======== DATA EXTRACT ========

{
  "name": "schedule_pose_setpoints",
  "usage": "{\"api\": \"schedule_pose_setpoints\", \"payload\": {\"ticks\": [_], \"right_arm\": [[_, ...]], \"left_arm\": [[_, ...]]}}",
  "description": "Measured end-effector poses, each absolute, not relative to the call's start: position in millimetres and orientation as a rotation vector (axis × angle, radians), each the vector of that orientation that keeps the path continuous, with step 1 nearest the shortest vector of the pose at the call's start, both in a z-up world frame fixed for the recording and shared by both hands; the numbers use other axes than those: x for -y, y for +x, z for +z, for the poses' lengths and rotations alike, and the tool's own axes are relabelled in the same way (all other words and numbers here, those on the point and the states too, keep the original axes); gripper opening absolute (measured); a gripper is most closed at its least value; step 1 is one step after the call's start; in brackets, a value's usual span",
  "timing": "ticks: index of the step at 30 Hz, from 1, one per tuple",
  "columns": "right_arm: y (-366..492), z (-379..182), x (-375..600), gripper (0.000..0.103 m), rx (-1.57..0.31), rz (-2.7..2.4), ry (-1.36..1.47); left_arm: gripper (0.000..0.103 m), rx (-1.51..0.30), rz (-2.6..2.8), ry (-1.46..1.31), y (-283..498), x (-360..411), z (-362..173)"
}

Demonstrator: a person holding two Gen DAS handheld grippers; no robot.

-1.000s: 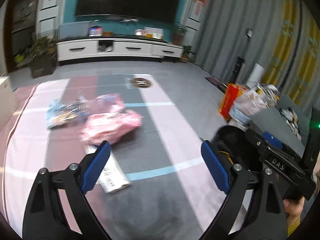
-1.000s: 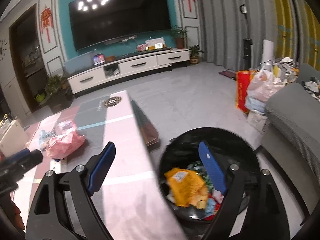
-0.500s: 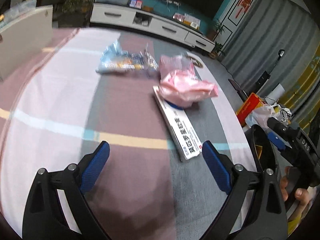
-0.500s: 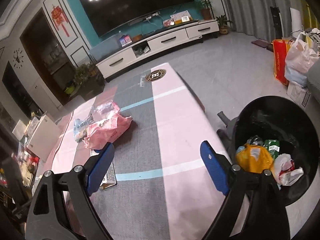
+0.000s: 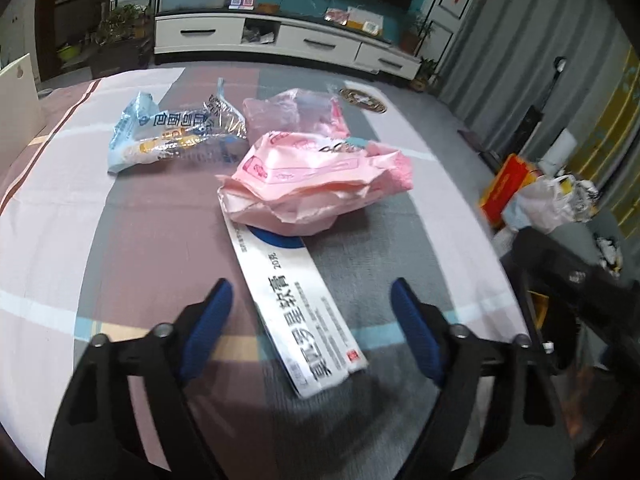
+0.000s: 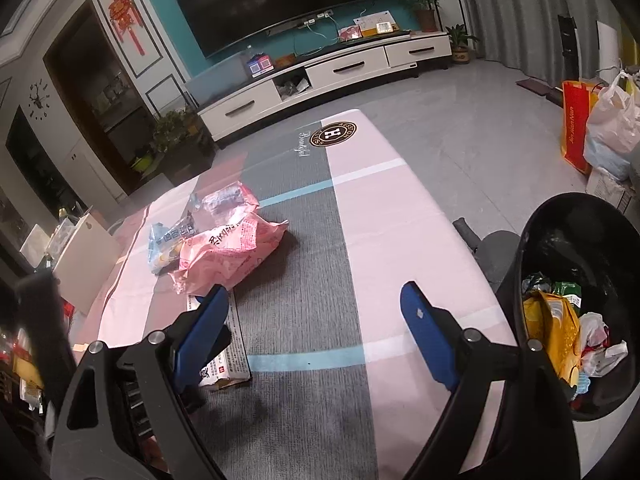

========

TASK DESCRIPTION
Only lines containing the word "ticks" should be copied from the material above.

ANSWER SECTION
  "usage": "{\"api\": \"schedule_pose_setpoints\", \"payload\": {\"ticks\": [_], \"right_arm\": [[_, ...]], \"left_arm\": [[_, ...]]}}",
  "timing": "ticks: index of the step at 30 Hz, from 1, one per tuple",

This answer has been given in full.